THE PROBLEM » When a line of the material has the word "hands" in it, copy that line.

EXCERPTED RECORDS »
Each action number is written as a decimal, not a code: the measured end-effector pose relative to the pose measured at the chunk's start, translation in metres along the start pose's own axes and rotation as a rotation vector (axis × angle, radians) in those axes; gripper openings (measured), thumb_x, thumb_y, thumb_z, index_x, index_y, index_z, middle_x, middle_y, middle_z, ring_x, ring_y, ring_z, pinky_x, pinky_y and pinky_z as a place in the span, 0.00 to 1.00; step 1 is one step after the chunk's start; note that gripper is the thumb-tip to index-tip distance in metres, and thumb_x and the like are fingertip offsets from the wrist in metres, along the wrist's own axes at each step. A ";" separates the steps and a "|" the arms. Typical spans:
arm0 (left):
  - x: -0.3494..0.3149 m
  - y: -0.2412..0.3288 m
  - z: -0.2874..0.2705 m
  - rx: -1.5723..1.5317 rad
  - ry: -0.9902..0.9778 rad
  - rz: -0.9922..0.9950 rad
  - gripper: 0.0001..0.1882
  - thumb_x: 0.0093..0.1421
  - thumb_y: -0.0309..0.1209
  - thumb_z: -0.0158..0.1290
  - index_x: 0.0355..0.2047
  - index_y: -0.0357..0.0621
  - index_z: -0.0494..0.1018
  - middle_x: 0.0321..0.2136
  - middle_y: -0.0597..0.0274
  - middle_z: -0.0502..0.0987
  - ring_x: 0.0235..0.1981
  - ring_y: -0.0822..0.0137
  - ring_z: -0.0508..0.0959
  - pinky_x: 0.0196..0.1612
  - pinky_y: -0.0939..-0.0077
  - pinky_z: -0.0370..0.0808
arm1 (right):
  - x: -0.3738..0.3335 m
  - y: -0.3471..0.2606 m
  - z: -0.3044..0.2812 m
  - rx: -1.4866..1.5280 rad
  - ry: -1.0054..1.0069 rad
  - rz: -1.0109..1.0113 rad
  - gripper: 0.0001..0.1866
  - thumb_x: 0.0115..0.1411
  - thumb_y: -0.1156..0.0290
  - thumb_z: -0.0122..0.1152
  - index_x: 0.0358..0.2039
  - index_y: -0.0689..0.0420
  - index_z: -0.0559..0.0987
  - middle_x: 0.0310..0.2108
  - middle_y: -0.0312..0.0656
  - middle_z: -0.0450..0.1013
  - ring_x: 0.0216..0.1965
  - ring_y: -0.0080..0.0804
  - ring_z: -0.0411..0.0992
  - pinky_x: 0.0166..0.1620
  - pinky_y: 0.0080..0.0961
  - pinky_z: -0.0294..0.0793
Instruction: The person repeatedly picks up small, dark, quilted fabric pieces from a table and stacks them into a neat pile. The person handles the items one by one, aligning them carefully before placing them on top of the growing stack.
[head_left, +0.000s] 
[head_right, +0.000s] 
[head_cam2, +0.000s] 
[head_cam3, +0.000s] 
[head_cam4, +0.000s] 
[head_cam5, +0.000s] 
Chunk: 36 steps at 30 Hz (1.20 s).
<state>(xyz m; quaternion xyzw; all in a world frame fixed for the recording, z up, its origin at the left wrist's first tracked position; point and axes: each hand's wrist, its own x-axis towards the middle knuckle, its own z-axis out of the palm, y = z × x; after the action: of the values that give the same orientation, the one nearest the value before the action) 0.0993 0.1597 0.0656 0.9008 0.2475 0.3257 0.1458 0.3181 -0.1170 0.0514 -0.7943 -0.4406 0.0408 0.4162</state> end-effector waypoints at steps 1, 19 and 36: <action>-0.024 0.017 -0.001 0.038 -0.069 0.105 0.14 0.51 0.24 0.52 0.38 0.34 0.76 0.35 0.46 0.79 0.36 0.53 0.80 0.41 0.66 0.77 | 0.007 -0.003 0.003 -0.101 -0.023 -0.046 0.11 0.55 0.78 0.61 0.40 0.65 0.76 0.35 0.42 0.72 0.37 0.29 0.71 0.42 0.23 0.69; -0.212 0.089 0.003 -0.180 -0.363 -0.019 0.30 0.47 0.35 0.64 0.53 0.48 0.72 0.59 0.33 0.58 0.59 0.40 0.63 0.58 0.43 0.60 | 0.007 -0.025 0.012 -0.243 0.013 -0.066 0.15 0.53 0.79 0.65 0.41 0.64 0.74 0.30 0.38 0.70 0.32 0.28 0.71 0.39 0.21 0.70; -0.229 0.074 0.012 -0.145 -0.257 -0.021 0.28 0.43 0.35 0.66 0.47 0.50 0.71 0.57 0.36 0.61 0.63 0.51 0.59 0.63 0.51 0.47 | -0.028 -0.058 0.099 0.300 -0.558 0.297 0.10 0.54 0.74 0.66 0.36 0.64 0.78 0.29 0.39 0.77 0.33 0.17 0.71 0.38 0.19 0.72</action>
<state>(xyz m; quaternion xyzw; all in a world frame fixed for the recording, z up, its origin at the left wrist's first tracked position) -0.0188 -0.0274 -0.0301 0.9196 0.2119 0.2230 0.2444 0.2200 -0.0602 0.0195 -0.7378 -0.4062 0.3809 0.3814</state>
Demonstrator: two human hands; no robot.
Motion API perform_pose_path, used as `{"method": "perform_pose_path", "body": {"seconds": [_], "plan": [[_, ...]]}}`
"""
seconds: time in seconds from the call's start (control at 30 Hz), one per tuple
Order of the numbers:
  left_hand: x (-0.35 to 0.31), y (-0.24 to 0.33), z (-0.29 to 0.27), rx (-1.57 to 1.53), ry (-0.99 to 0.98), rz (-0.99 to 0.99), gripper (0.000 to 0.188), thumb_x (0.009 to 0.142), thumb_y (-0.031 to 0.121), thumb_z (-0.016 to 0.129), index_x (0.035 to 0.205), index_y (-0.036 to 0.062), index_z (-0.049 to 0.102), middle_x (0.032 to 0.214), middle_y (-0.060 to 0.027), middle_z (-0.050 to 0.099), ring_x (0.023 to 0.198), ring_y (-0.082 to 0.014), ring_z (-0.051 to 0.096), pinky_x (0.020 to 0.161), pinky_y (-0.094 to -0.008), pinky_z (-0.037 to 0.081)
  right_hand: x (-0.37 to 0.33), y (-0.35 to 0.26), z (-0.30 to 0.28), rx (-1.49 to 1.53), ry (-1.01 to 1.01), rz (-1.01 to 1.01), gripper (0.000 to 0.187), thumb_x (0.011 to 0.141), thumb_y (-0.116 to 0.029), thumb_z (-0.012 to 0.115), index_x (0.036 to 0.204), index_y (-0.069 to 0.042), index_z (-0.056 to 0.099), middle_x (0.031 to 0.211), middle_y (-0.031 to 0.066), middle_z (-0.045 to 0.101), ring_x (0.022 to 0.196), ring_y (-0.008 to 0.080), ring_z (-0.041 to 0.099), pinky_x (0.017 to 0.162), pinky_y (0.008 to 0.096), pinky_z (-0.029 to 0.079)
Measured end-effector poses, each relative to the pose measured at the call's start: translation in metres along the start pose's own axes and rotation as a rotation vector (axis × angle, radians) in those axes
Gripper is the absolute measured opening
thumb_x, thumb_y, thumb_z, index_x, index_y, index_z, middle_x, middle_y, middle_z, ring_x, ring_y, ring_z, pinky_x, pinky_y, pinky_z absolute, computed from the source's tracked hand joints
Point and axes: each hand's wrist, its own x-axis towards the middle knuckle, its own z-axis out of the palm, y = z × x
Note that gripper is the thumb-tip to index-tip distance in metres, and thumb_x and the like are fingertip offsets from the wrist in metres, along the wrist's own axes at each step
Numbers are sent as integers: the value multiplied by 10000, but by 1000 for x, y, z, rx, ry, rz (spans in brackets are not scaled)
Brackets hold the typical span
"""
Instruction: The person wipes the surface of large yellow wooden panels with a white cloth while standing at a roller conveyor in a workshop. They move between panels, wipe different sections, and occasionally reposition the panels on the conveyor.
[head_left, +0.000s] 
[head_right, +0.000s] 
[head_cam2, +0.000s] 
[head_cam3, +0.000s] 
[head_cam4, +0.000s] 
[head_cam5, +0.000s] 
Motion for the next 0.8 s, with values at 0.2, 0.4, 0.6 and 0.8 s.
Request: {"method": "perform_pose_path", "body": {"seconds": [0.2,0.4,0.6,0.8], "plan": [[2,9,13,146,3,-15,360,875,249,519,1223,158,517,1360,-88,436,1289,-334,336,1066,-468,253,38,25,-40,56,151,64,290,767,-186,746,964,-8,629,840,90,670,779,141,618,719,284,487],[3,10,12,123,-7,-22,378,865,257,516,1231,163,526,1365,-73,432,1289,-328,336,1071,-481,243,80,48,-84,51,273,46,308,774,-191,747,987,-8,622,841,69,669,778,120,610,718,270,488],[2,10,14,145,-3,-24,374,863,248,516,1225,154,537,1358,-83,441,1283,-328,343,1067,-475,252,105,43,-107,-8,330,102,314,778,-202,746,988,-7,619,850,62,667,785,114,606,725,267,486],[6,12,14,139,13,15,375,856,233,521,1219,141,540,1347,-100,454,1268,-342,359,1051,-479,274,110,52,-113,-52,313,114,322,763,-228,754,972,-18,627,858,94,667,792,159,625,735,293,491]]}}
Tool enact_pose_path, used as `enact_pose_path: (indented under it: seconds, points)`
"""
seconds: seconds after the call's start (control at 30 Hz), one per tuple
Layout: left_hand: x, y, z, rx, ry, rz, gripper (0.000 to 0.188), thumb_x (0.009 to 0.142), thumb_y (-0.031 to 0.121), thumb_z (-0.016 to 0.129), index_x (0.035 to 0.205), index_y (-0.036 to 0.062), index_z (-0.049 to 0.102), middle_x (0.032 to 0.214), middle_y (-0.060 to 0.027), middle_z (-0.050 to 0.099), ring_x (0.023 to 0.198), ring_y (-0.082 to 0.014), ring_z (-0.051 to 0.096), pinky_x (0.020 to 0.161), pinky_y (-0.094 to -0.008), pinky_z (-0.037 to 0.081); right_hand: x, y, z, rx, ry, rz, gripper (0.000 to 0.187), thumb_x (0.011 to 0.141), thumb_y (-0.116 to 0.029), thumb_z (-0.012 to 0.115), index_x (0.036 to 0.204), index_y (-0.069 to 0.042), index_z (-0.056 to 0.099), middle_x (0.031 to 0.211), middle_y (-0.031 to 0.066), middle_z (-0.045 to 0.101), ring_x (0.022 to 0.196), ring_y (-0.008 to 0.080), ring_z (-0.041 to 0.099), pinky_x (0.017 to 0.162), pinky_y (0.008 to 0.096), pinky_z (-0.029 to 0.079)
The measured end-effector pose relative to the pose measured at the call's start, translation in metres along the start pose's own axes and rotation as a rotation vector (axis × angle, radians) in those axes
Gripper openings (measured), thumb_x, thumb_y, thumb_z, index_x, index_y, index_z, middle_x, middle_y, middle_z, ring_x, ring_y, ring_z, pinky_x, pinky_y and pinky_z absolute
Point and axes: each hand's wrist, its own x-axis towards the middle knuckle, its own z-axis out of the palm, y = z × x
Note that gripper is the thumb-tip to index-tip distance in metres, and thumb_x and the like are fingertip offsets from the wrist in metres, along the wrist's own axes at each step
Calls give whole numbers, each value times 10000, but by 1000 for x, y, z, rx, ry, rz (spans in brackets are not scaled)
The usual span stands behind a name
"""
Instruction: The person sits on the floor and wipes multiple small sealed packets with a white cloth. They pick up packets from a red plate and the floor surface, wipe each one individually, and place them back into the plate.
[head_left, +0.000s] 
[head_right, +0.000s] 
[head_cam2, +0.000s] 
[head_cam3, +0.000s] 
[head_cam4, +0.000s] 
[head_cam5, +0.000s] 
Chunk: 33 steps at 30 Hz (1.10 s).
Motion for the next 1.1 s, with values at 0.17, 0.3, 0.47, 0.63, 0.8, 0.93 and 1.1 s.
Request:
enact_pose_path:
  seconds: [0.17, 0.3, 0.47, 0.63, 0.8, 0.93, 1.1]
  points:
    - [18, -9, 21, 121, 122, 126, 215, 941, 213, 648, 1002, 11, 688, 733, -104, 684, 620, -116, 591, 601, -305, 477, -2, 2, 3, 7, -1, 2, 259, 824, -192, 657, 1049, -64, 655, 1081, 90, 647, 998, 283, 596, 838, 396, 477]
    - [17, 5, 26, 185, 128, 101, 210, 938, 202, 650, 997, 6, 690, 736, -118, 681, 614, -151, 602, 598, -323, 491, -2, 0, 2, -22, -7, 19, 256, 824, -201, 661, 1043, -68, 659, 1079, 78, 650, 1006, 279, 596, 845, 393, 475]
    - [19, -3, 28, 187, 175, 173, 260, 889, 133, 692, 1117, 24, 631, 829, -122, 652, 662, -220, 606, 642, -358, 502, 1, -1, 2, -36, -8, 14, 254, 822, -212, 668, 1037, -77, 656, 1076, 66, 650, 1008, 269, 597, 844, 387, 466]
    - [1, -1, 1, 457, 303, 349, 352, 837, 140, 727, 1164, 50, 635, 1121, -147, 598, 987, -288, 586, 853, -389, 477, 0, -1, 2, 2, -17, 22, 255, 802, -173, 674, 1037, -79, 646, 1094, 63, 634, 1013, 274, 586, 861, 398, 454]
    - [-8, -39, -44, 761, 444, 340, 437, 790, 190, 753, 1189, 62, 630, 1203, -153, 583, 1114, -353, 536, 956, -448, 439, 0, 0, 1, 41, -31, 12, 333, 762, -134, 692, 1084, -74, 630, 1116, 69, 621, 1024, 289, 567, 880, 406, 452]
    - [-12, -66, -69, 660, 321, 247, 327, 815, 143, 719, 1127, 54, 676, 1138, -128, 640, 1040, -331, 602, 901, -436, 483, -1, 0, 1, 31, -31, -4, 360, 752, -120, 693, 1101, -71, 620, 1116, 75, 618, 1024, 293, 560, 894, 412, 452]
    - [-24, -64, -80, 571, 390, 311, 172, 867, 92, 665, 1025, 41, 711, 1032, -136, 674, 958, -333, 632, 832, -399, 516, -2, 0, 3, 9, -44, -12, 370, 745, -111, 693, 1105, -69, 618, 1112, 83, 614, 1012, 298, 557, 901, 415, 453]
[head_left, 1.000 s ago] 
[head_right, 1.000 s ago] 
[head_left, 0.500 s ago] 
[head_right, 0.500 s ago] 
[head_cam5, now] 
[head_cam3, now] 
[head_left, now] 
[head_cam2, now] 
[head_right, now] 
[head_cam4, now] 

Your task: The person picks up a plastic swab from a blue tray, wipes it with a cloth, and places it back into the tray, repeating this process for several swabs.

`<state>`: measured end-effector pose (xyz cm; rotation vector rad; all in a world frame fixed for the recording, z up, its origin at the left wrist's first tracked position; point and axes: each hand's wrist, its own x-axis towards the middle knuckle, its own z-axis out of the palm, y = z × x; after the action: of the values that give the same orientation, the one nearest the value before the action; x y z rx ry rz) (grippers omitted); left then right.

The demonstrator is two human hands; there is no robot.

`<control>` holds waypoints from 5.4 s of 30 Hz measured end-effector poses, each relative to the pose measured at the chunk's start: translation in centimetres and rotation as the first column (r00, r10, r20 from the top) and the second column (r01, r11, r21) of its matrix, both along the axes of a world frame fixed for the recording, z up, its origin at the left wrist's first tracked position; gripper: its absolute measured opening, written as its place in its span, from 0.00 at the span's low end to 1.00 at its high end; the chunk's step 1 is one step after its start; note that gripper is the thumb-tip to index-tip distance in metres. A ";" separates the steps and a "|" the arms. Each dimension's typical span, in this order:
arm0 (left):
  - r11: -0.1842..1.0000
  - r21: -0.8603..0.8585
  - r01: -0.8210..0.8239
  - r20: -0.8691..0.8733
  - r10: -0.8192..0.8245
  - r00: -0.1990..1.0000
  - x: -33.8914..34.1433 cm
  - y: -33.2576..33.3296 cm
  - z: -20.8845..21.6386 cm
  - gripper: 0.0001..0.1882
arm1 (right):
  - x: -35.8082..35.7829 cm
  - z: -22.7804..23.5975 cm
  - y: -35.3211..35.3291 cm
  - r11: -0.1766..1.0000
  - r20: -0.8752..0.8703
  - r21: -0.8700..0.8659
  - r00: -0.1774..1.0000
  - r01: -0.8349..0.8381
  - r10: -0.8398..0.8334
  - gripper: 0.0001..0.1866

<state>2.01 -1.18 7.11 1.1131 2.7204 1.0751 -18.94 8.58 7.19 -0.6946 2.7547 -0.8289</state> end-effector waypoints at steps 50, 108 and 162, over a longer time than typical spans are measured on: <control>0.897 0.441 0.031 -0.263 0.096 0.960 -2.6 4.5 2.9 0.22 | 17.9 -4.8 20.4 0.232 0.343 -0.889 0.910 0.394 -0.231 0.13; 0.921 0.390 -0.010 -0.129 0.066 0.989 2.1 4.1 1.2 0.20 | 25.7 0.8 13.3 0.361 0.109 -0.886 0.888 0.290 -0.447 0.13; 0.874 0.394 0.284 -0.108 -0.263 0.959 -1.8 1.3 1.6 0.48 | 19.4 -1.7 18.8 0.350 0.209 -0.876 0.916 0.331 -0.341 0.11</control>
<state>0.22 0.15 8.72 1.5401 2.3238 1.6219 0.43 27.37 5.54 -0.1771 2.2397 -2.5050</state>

SOLVED EXERCISE »
Demonstrator: two human hands; no robot.
The demonstrator is two human hands; there is no robot.

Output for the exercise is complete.